» Requirement
The answer must consist only of the lines from the line with "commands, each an" to the line with "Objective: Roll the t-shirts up", both included, exactly as they stand below.

» Information provided
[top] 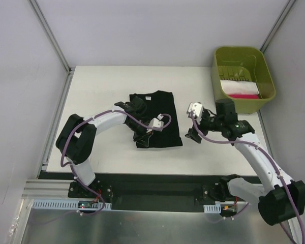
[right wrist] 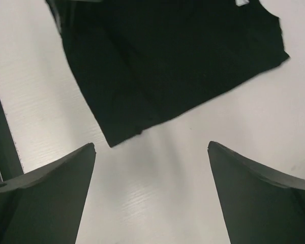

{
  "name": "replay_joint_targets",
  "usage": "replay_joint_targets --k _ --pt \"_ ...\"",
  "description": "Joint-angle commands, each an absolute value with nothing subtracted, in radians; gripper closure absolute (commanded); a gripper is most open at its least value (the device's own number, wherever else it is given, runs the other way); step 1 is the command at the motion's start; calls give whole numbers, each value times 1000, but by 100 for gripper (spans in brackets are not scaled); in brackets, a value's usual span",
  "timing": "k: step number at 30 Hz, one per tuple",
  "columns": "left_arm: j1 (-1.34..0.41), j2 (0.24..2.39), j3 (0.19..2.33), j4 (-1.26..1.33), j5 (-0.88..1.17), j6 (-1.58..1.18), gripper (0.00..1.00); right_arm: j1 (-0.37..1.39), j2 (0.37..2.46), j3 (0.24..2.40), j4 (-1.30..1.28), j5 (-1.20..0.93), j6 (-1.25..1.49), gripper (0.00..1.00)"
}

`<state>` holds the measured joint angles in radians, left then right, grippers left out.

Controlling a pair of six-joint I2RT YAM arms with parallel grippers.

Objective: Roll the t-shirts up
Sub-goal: Roll the T-shirt to the center of the board.

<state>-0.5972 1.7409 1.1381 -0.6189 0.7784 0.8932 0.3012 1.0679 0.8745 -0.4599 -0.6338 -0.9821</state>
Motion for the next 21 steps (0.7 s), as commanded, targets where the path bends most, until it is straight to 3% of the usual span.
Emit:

» Answer to this task
  "description": "Joint-angle commands, each an absolute value with nothing subtracted, in radians; gripper closure absolute (commanded); a gripper is most open at its least value (the device's own number, wherever else it is given, runs the other way); step 1 is the command at the motion's start; calls give whole numbers, each value times 1000, but by 100 for gripper (spans in brackets are not scaled); in brackets, a value's usual span",
  "timing": "k: step number at 30 Hz, one per tuple",
  "columns": "left_arm: j1 (-1.34..0.41), j2 (0.24..2.39), j3 (0.19..2.33), j4 (-1.26..1.33), j5 (-0.88..1.17), j6 (-1.58..1.18), gripper (0.00..1.00); right_arm: j1 (-0.37..1.39), j2 (0.37..2.46), j3 (0.24..2.40), j4 (-1.30..1.28), j5 (-1.20..0.93), j6 (-1.25..1.49), gripper (0.00..1.00)"
}

`<state>` holds the measured joint angles in radians, left then right, grippers left out.

Controlling a pair of six-joint I2RT YAM arms with parallel grippers.

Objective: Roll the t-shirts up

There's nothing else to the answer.